Tomado así, pues, no hay enemigos culturales, porque todo rasgo o atributo que atente contra el individuo o que vulnere ese espacio pluralista será perseguible por la ley. Esa constatación es precisamente la que nos hace lamentar el último error de Sartori: a su juicio, el racismo es sobre todo y principalmente una manifestación morbosa y delictiva de xenofobia provocada, inducida. O, dicho en otros términos, “un racismo ajeno genera siempre, y llegado un momento, reacciones de contrarracismo. Tengamos cuidado –apostilla--: el verdadero racismo es el de quien provoca el racismo”. Tomada así, literalmente, esa aseveración es un dislate peligroso, porque nos hace creer que esas conductas delictivas son fruto de un provocación en vez de decir que el racismo es fruto de lo que se percibe fantasiosamente como una provocación.
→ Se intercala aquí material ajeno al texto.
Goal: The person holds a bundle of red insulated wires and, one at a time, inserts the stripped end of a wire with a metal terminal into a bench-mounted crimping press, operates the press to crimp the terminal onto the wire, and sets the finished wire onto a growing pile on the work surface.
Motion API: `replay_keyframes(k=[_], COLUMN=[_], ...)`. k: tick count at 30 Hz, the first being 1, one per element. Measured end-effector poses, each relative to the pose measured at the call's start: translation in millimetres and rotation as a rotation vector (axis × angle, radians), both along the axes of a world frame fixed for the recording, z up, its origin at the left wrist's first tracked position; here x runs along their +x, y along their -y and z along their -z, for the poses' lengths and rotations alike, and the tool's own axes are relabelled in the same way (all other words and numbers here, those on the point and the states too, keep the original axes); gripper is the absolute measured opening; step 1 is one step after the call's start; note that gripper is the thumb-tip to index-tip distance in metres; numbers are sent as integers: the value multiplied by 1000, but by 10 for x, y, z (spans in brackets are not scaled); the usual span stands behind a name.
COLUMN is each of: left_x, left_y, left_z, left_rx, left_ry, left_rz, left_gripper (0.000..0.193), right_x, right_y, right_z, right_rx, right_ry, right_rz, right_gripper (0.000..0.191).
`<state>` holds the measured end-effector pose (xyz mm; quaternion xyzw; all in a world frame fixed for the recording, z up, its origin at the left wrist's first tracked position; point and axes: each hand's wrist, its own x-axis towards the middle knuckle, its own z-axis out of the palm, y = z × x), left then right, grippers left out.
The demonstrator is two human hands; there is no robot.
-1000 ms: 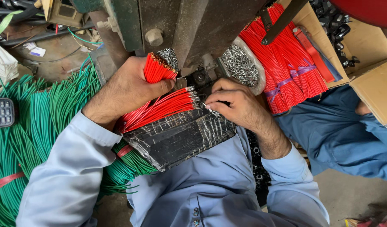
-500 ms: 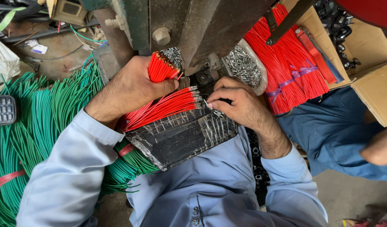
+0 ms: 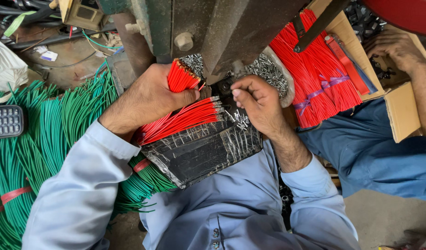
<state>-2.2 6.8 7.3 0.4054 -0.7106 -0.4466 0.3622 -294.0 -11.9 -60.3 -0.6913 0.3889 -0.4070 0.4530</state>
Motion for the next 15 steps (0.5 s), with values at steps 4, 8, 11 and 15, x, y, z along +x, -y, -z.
replay_keyframes(k=[4,8,11,15], left_x=[6,12,12,23], left_y=[7,14,27,16], left_z=[13,28,34,33], left_rx=[32,36,33,3], left_ry=[-3,15,9,-14], left_rz=[-19,-30,-25,-7], left_gripper=[15,17,16,16], right_x=[221,365,384,404], right_y=[-6,-38,-7,23], right_z=[-77,-141,-158,-118], right_rx=[-110,-216,-179,-107], right_ry=[7,-160,-81,90], right_rz=[36,66,5,-10], right_gripper=[10,10,12,9])
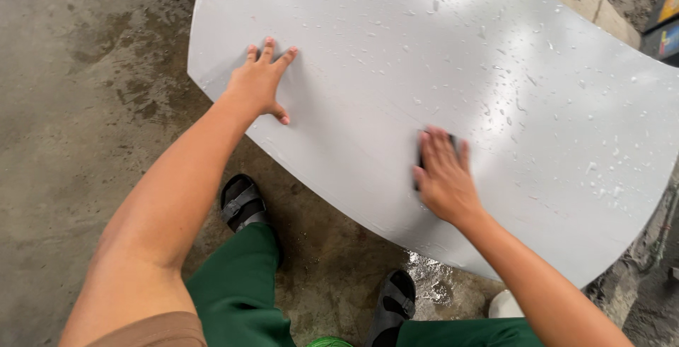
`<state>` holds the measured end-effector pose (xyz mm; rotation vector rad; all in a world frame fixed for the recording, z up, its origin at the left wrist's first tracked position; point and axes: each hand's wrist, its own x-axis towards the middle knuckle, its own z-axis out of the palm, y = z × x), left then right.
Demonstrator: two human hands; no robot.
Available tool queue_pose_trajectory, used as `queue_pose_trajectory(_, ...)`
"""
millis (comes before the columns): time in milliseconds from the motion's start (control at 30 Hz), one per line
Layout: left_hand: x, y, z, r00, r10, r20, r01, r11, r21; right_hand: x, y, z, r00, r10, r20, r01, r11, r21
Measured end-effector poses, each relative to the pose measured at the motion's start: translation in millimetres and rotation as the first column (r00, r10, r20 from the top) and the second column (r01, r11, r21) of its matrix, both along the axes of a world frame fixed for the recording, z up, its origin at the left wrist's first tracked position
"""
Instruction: The person wets a black sanding block in a bowl of water and sands the surface of a large white car body panel laid on the concrete floor, occasionally wiping the panel with a cloth and re-wetting the block while sanding different areas of the panel.
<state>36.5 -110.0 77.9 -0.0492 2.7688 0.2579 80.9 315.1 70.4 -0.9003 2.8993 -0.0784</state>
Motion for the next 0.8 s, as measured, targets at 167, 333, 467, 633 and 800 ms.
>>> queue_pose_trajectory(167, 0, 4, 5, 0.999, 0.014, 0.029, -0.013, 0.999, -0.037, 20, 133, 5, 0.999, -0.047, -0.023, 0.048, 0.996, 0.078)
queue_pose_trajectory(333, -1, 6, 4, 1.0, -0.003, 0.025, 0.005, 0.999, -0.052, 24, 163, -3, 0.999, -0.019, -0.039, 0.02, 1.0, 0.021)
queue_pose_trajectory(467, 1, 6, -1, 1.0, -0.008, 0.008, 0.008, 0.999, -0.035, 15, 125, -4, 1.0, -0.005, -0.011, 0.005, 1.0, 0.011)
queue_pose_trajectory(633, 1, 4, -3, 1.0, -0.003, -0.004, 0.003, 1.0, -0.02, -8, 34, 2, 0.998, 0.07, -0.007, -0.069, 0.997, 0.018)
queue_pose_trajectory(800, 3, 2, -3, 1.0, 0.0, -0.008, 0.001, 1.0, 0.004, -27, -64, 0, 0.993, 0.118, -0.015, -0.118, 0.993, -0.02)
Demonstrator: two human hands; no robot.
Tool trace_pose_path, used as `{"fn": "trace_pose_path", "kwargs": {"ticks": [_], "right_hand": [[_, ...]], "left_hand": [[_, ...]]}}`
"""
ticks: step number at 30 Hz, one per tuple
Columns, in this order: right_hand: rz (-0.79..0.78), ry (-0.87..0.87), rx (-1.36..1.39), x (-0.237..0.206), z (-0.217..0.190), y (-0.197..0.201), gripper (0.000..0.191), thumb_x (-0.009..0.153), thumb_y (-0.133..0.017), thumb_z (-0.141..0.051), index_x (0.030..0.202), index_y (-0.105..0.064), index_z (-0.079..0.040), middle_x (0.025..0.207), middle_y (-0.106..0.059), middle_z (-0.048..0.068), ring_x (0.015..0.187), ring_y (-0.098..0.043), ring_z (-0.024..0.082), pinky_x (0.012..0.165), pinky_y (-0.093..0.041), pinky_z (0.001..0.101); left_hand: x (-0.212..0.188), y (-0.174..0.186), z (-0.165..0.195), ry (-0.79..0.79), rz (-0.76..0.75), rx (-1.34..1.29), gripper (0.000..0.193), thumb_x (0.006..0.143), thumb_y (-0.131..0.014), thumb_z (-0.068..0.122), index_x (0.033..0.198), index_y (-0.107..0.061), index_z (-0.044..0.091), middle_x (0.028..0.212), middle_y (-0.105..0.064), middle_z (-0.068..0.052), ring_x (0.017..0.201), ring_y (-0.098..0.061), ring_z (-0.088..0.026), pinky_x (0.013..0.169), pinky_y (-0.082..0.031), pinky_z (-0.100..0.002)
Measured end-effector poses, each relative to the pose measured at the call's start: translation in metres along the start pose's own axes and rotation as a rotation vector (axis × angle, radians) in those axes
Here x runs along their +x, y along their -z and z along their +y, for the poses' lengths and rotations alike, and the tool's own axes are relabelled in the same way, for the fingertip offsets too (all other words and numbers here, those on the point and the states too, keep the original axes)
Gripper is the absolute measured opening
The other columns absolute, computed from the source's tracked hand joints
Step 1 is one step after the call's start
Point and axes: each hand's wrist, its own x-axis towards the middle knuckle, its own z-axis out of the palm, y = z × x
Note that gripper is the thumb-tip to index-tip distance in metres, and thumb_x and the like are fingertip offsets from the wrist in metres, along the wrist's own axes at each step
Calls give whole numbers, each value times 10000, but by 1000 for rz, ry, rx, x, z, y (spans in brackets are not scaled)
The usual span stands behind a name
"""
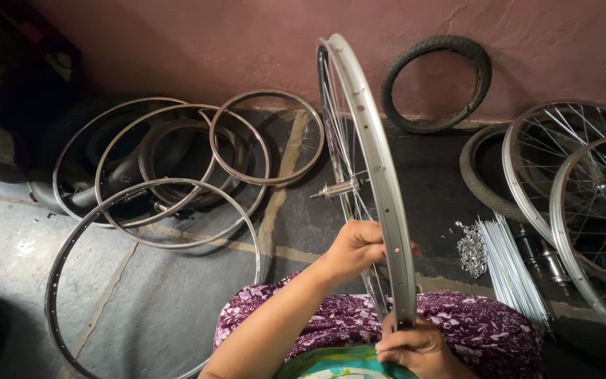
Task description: The person sits on the floor and laces a bicycle wheel by inserting spokes through the rim and hub. They repeatedly pick up spokes, thread them through holes, and adjust the wheel orientation to continue the process.
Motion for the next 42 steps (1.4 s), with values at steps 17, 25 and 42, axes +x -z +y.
{"fn": "trace_pose_path", "kwargs": {"ticks": [17,25,42], "right_hand": [[94,129,-44,-44,12,2,163,890,-815,-88,1047,-830,-46,803,-706,51,716,-651,128,691,-535,316],[-165,-694,133,-60,41,47,170,872,-855,-136,858,-757,3,807,-741,123,758,-702,210,694,-513,374],[119,-850,79,-69,16,33,162,749,-861,-76,696,-726,-4,618,-679,90,635,-704,210,769,-538,366]], "left_hand": [[-19,-31,-24,65,96,-247,134,1014,-720,130,1027,-750,0,988,-674,-35,847,-606,-108,766,-506,-261],[-18,-37,-11,10,-8,-244,203,1068,-716,152,952,-751,-11,865,-674,-25,748,-589,-80,681,-476,-231],[-19,-43,-8,94,-34,-367,149,988,-688,159,1002,-754,26,914,-721,-51,820,-678,-137,744,-559,-296]]}}
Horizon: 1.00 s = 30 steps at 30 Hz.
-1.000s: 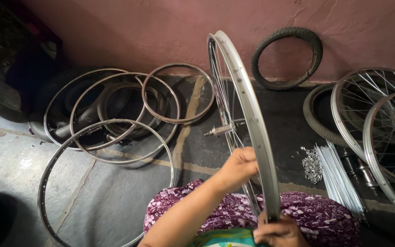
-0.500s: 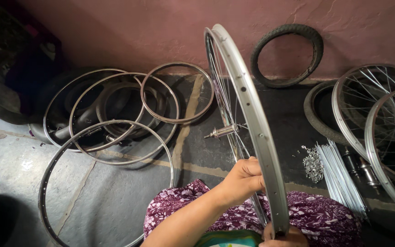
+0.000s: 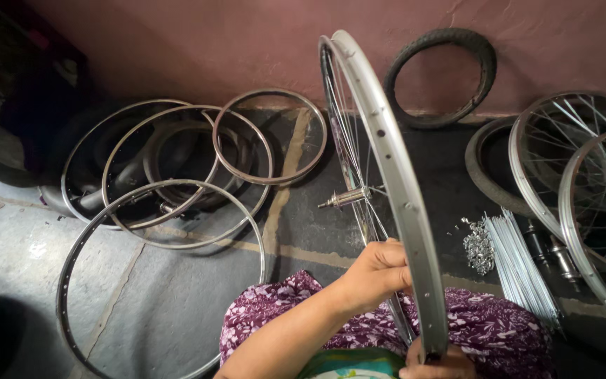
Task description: The person sits on the floor and laces a bicycle wheel by inserting spokes through the rim and hub. They repeatedly pick up spokes, thread them through holes, and adjust the wheel orientation to continue the process.
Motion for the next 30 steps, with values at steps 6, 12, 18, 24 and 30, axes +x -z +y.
{"fn": "trace_pose_path", "kwargs": {"ticks": [6,12,18,24,30], "right_hand": [[-55,720,-45,15,-8,-15,118,836,-794,6,951,-769,23,797,-740,100,711,-708,165,666,-577,301],[-111,970,26,17,-22,-31,277,873,-779,55,1143,-792,-3,915,-730,107,819,-703,187,721,-601,333],[19,845,-307,-1,-48,-24,258,761,-894,-67,1013,-845,-99,1205,-660,152,988,-623,189,842,-513,337],[-17,651,-232,-32,-75,9,174,820,-886,-42,972,-809,-71,1495,-478,233,1256,-592,311,986,-503,426],[8,306,-944,-56,-90,48,146,850,-821,-287,985,-873,-263,1227,-705,55,1120,-659,163,957,-559,321]], "left_hand": [[8,15,-10,131,123,90,93,975,-670,68,1005,-741,16,948,-720,-36,876,-677,-118,828,-559,-274],[7,28,-16,17,117,134,133,1028,-690,113,998,-750,-1,992,-663,-24,836,-651,-110,755,-545,-253],[10,28,-10,33,125,93,117,982,-741,99,1013,-755,-12,1008,-677,-57,853,-657,-128,768,-546,-252],[15,19,-19,18,-13,17,81,1007,-754,59,971,-759,-13,983,-701,-70,840,-647,-118,804,-533,-267],[19,16,-22,32,-35,19,73,992,-759,57,974,-756,-14,959,-718,-85,827,-644,-124,788,-526,-285]]}}
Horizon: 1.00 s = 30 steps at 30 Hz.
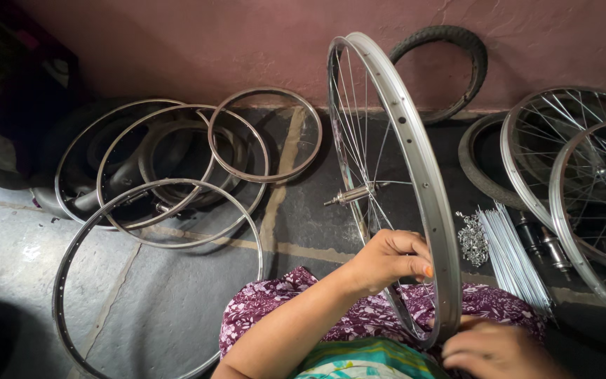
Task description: The person sits on the floor and laces a bicycle wheel by inserting spokes through the rim and hub. They repeatedly pick up spokes, thread them through holes, and adjust the wheel orientation to continue the process.
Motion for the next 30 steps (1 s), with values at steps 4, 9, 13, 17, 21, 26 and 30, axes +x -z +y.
{"fn": "trace_pose_path", "kwargs": {"ticks": [4,9,13,17,21,26,30], "right_hand": [[480,130,51,-21,-23,46,125,869,-734,-190,958,-808,-142,1193,-758,106,1000,-764,160,757,-633,278],[1100,91,-79,26,-86,43,206,894,-772,-123,1050,-710,-3,1041,-738,115,923,-753,164,718,-590,289],[1073,214,-156,54,-129,44,222,899,-759,-50,1119,-730,-63,1058,-737,112,946,-750,164,742,-604,247],[1065,192,-311,61,-153,47,294,823,-798,17,1093,-770,-97,1017,-697,81,902,-682,173,765,-567,281],[1079,198,-340,66,-158,46,280,814,-807,36,1059,-768,-93,1083,-604,96,929,-619,198,740,-526,254],[1081,243,-402,73,-158,43,263,836,-826,29,1072,-743,-50,1122,-593,115,922,-631,184,741,-541,266],[1111,209,-554,75,-164,41,237,799,-847,8,1018,-761,-23,1073,-645,107,896,-664,226,742,-547,337]], "left_hand": [[0,0,1,15,20,1,57,979,-757,46,982,-759,-11,969,-727,-93,893,-661,-148,793,-531,-285],[0,0,2,7,22,3,52,973,-757,32,989,-759,-17,983,-726,-95,913,-672,-155,810,-541,-288],[-1,0,3,17,41,50,65,970,-754,35,1007,-759,-18,1012,-725,-95,930,-682,-161,840,-559,-292],[-1,3,4,48,65,13,97,952,-762,28,1042,-762,-9,1051,-717,-91,923,-683,-160,832,-570,-293],[0,7,0,58,75,30,94,945,-769,29,1032,-762,-6,1042,-715,-93,911,-686,-161,819,-573,-294],[2,9,-4,53,57,1,110,959,-778,40,1049,-754,-18,966,-719,-93,904,-678,-153,824,-568,-292],[4,11,-5,70,46,-21,150,955,-777,58,1083,-746,-14,958,-728,-91,905,-685,-148,829,-574,-287]]}}
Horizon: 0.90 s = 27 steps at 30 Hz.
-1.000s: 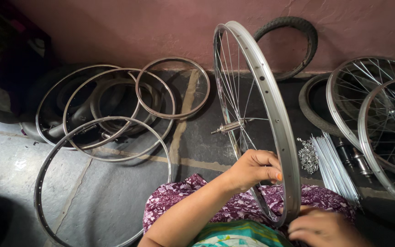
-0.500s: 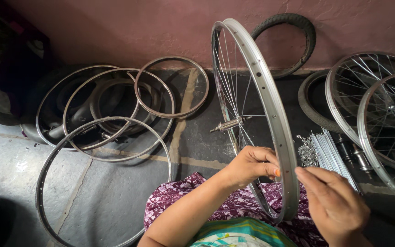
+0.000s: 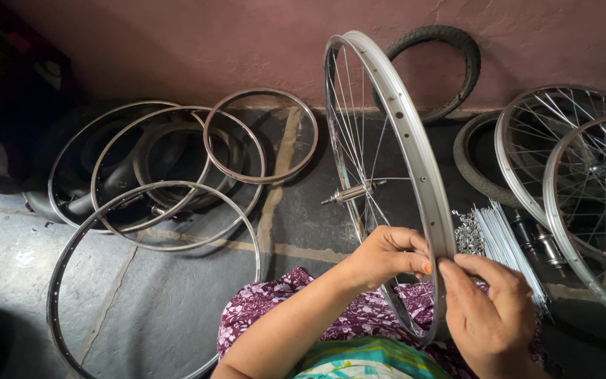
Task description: The person sits on the floor and laces a bicycle wheel by inserting spokes through the rim and hub. They repeatedly pick up spokes, thread them through holes, and adjust the wheel orientation to continue the process.
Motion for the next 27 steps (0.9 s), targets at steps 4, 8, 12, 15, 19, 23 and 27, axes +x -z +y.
{"fn": "trace_pose_path", "kwargs": {"ticks": [4,8,12,15,19,23,27], "right_hand": [[19,-69,35,2,-5,1,204,837,-853,-17,1024,-770,-19,1091,-690,81,865,-674,178,700,-531,273],[36,-29,42,3,-8,-1,174,855,-839,-26,1006,-752,-30,1091,-695,67,935,-699,214,793,-569,316],[12,-17,44,3,-9,-5,189,841,-833,-24,1010,-749,-17,1080,-698,86,885,-697,213,770,-560,323],[18,-27,38,3,-9,-5,189,854,-829,-25,1022,-744,-21,1086,-691,89,885,-693,213,772,-561,324],[6,-20,47,3,-8,-6,186,868,-821,-23,1034,-737,-10,1099,-681,93,891,-691,210,770,-568,313],[2,32,5,3,-7,-6,184,859,-812,-3,1028,-741,0,1089,-679,95,905,-689,224,775,-559,333],[-42,50,5,1,-6,-6,202,864,-788,16,1056,-729,39,1114,-659,112,967,-688,237,825,-571,335]], "left_hand": [[-1,3,-1,-7,-18,-8,134,964,-776,59,1070,-745,-17,967,-729,-93,905,-685,-149,839,-577,-290],[-2,8,-2,-13,-68,34,128,1002,-739,74,1099,-742,-9,1004,-727,-67,973,-684,-138,917,-575,-296],[-4,16,-4,39,-30,87,167,1001,-699,85,1144,-736,7,1100,-730,-46,1032,-682,-126,972,-563,-295],[-5,20,-9,-36,-60,107,96,1039,-710,67,1067,-732,-22,1072,-727,-53,1065,-686,-139,1006,-563,-307],[-3,22,-15,-33,-13,56,98,1040,-711,66,1099,-722,-12,1091,-735,-57,1058,-681,-132,997,-556,-303],[-2,21,-15,-29,-4,104,149,1029,-703,90,1151,-724,6,1132,-732,-41,1061,-673,-111,1000,-548,-285],[-4,16,-12,-53,10,110,130,1041,-702,92,1134,-723,4,1120,-728,-41,1054,-667,-108,989,-544,-282]]}}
La tendencia xenófoba está arraigada en el ser humano, esto es, contemplamos con prevención, con temor o con odio lo que nos desmiente y lo que nos cancela o lo que creemos que nos cancela, y sólo una esmerada, tolerante, democrática y sofisticada educación nos hace aceptar al otro, a ese extraño que no encaja en nuestro mundo de evidencias. En las sociedades étnica y culturalmente homogéneas, en la sociedad cerrada, el otro no incomoda y es invisible; en cambio, en la sociedad abierta que no hace de la pertenencia comunitaria su fundamento y que permite un efectivo pluralismo, el extraño es una molestia con la que debemos aprender a convivir y que nos ensancha; a la vez, ese otro debe aprender a aceptar y respetar las condiciones generales de la convivencia política que hacen posible la democracia liberal. Se trata de crear un espacio de acogida para disidentes, ellos y yo, un espacio en donde a nadie se le puede discriminar por sus ideas, creencias, etcétera, pero también un espacio en donde nadie puede pretender respeto incondicional por sus ideas y creencias, sino sólo respeto por su persona, el que hace posible la autonomía, dignidad e inviolabilidad de los individuos.